#### [Assignment]
Look through the material below. Copy each line that contains the string "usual".

━━━━━━

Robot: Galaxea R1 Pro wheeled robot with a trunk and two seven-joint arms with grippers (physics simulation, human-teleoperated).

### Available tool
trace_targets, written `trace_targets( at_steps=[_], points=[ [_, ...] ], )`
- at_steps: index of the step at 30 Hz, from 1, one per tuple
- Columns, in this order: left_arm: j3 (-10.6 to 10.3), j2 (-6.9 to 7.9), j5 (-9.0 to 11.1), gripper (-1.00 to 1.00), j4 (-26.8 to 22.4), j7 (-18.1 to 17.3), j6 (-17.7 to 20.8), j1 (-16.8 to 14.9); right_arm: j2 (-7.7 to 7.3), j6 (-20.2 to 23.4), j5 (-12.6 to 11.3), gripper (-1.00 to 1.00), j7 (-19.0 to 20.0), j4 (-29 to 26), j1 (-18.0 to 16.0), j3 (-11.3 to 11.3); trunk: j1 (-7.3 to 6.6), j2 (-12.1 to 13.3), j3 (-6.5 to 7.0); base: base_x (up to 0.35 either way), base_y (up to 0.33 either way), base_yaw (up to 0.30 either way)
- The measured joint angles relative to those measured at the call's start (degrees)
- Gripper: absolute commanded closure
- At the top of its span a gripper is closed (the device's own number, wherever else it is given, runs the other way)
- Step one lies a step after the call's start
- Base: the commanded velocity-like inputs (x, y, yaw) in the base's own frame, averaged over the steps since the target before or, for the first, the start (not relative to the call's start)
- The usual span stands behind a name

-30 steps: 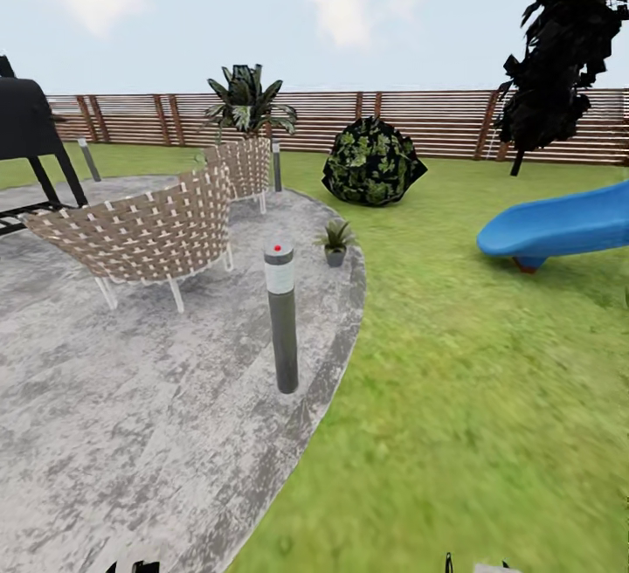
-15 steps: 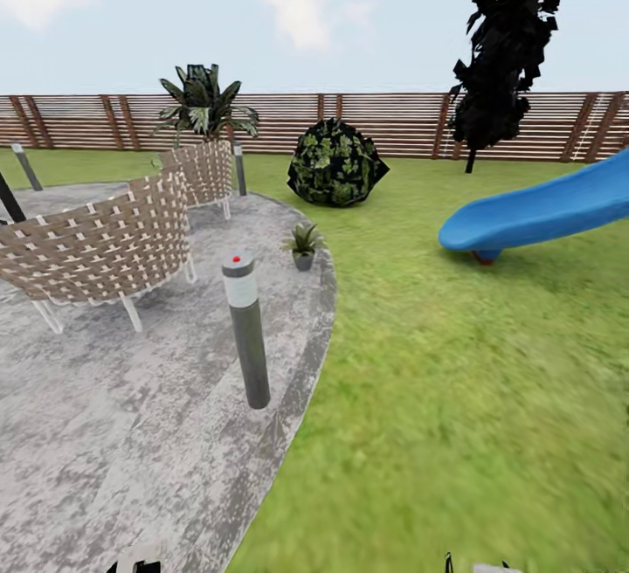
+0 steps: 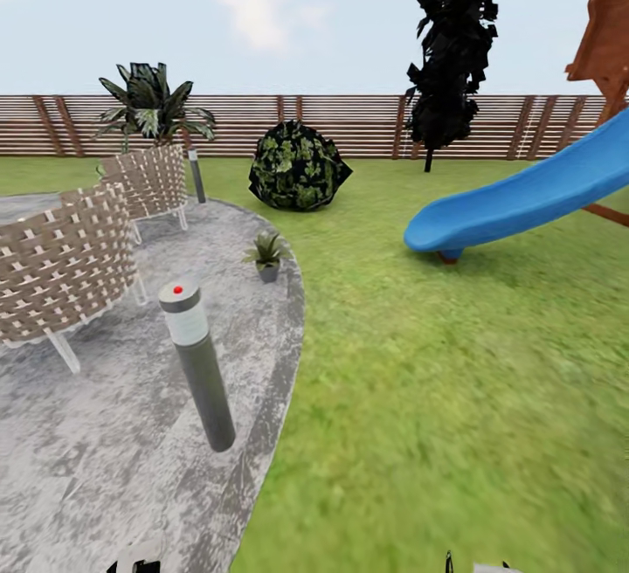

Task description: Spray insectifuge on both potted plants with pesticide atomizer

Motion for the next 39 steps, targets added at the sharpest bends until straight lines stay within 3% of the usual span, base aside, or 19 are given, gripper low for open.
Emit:
trace_targets(
  at_steps=[13,26,39],
  points=[
    [0.0,0.01,0.0,1.0,0.0,0.0,0.0,0.0,0.0,0.0,0.0,-1.0,0.0,0.0,0.0,0.0,0.0,0.0,0.25,0.334,0.0,-0.257],
    [0.0,0.0,0.0,1.0,0.1,0.0,0.0,0.0,0.0,0.0,0.0,-1.0,0.0,0.0,0.0,0.0,0.03,0.0,0.51,0.052,0.0,-0.257],
    [0.0,0.0,0.0,1.0,0.1,0.1,0.0,0.0,0.0,0.0,0.0,-1.0,0.0,0.0,0.0,0.0,0.0,0.0,0.75,0.308,0.0,-0.237]
  ],
)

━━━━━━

#### [Response to this task]
- The usual span stands behind a name
Motion for the next 39 steps, targets added at the sharpest bends until straight lines stay within 3% of the usual span, base aside, or 19 are given, gripper low for open.

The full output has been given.